There were several mistakes. Some intentional. Some not. Someone actually noticed that I’d painted Mario’s shirt sleeves and boots blue instead of brown. I did that intentionally since my son finds that more recognizable. Also, Luigi wouldn’t normally be waiting for Mario on the other side of the castle, but Aaron likes Luigi and I had to put him somewhere.

As for the unintentional mistakes, the flagpole is too far right by 16 pixels. Sadly Mario could never manage 5,000 points on my map. I was going to correct it, but my wife told me I was crazy. The hill to the right of the castle is squished, and the one to the left is 1 pixel too wide. Other than that, I think it turned out pretty good.

This Year’s Stupid Idea

I really need to learn to think through these ideas I have before committing to them. Last year I had this built-in bookcase idea that I was going to knock together in a few weekends. The year before I was taking a picture every single day. Something equally nutty the year before that I”m sure. And now this year… well, you’ll see.

We’ve been slowly trying to fix up the house a bit at a time over the last year or so (remember the bookcase?) and when talking to my wife about what to do with my son’s room I blurted out something about a Super Mario Bros theme. I didn’t really think about it, except that it would be cool. There was a post on reddit awhile back showing someone who had done just that, and it looked pretty awesome. When the time came to actually paint his room, my wife reminded me of the Super Mario Bros idea and then I actually had to think about it. I seemed to recall ThinkGeek had some decals, so maybe I could use those, or maybe paint it. But first I’d need to figure out exactly scene I wanted to portray.

I really wanted to map World 1-1 of the original game onto the walls.

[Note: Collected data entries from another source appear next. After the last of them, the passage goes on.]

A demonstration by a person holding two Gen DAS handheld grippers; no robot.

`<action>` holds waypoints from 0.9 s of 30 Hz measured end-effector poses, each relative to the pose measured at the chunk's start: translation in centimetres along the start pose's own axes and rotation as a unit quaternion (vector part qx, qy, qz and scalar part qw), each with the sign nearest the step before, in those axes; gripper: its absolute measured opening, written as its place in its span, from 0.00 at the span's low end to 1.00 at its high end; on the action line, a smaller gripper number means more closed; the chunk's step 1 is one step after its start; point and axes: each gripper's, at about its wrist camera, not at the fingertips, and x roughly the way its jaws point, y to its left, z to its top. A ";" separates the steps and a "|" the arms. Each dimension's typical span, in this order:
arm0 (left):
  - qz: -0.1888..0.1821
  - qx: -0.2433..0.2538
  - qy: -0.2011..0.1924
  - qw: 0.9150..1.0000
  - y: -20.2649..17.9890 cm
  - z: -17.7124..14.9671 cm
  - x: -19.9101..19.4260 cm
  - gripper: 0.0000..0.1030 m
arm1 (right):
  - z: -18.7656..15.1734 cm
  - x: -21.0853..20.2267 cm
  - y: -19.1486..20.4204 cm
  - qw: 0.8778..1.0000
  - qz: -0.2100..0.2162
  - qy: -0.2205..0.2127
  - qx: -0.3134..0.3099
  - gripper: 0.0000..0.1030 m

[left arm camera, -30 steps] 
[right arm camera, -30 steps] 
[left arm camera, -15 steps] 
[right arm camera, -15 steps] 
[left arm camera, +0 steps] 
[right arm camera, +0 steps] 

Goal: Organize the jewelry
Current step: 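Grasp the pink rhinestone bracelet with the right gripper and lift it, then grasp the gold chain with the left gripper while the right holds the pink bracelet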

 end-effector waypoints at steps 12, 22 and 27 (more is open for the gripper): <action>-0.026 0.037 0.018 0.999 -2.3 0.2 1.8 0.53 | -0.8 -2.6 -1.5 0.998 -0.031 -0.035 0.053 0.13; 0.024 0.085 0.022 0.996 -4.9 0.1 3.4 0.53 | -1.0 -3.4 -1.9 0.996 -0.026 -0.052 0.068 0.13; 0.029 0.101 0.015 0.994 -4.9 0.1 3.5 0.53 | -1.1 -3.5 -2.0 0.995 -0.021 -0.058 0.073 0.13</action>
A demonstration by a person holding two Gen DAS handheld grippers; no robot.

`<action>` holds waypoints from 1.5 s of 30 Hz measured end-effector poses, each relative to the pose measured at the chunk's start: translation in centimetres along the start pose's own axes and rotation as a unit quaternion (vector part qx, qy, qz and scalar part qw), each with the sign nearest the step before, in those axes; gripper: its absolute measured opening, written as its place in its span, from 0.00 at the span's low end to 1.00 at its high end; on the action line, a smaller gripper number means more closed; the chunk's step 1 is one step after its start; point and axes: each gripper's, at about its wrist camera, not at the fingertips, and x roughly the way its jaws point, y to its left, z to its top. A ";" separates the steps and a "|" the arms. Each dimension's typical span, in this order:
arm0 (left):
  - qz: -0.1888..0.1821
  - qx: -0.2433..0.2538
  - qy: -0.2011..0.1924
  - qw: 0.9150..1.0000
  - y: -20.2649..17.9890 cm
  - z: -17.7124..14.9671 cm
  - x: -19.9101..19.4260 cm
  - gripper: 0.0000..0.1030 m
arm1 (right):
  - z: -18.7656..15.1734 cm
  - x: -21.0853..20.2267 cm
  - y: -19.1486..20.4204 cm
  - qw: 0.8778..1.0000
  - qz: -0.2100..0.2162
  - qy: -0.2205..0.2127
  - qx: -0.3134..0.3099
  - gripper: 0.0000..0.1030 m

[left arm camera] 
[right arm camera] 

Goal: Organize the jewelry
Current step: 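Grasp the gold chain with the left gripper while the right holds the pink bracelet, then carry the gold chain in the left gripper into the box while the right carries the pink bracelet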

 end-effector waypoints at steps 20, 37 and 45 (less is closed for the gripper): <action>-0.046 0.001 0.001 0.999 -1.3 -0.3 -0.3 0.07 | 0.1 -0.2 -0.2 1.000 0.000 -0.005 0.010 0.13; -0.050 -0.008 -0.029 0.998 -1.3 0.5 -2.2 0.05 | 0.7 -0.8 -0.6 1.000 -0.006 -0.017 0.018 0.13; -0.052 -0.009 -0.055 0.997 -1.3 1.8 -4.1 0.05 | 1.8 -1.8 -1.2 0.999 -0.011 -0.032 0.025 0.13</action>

Originally I thought I would take a small section and paint that on the walls from floor to ceiling. Turns out that wouldn’t work so well because most of the interesting bits are on the bottom where they would be concealed by the bed, desk, dresser, etc. Then I struck upon the idea of painting a border along the bottom so I could scale the scene down and fit more of it on the walls. I worked it out so each pixel would work out to 1/4″ square and my scene would be 232 (58″) pixels tall by about 2060 pixels wide (515″). Since the vast majority of it was sky, it surely wouldn’t be that much work, right?

Super Mario Bros. Room
Super Mario Bros. Room

So we got to work and quickly had our three background color painted: black on the bottom, an orangeish stripe along the middle that would be the ground, and the blue sky above. The next day we’d pencil in a grid and start painting pixels. I assumed that because reddit guy had penciled a grid across and entire wall that I would have an easier time since I didn’t have to fill the whole wall, just the bits I needed. Well that guy was working with a much simpler design and 1 inch pixels. It didn’t take long before I began to reconsider those decals.

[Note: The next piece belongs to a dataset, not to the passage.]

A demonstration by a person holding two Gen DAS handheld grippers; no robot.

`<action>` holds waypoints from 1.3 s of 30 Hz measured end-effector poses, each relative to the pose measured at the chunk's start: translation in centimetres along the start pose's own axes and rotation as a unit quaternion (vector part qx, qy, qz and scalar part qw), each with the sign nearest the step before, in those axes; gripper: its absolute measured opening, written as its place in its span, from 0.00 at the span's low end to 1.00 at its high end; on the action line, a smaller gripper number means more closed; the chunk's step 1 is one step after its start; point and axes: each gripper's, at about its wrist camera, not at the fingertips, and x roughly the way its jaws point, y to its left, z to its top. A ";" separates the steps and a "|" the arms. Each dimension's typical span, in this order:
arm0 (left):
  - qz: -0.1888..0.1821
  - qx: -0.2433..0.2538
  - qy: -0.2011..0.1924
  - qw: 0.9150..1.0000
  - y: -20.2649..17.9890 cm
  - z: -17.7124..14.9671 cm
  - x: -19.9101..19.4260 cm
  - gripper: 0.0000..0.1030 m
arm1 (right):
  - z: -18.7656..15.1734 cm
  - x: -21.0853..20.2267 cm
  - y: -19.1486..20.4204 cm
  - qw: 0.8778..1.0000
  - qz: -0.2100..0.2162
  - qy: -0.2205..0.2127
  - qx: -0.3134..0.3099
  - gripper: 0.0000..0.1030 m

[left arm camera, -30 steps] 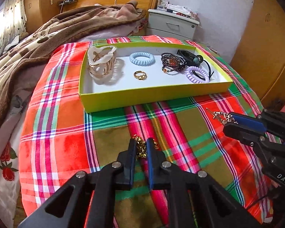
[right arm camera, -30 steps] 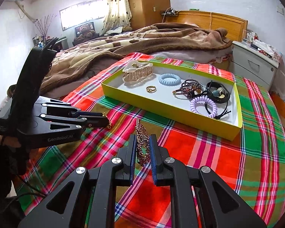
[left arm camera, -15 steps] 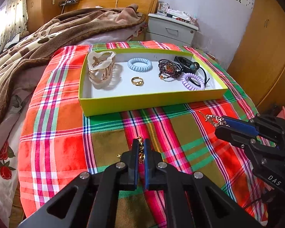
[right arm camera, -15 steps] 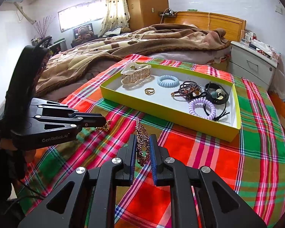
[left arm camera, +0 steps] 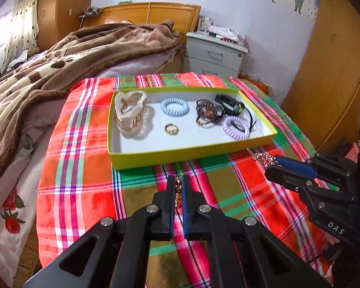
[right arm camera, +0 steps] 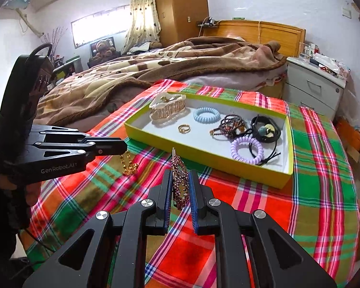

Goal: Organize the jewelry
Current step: 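Carry the gold chain in the left gripper into the box while the right carries the pink bracelet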

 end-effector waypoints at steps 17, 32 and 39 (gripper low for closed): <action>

Each $50 pack of ThinkGeek decals look to have about 8 of the ground blocks in them. If I figured right, I need about 170 blocks. Or about $1,100 worth of decals. Even then I probably wouldn’t be able to recreate my World 1-1 scene exactly. But what if I made my own decals? Maybe I could print my patterns on some clear labels and stick those on the walls? Even if the labels had been clear, the ink would have smeared unless I applied some sort of clear coat, so that idea was out. My next idea was to create masking templates using those same labels and go back to the painting idea.

It certainly wasn’t going to be very fast, but the template idea worked pretty well. There were several of set backs, and several areas had to be painted freehand, but after about 3 weeks of work, we finally finished the room. It has a ton of mistakes (that I won’t bother to point out), but all in all I think it turned out really well. Now if I can just avoid blurting out any more ridiculous ideas.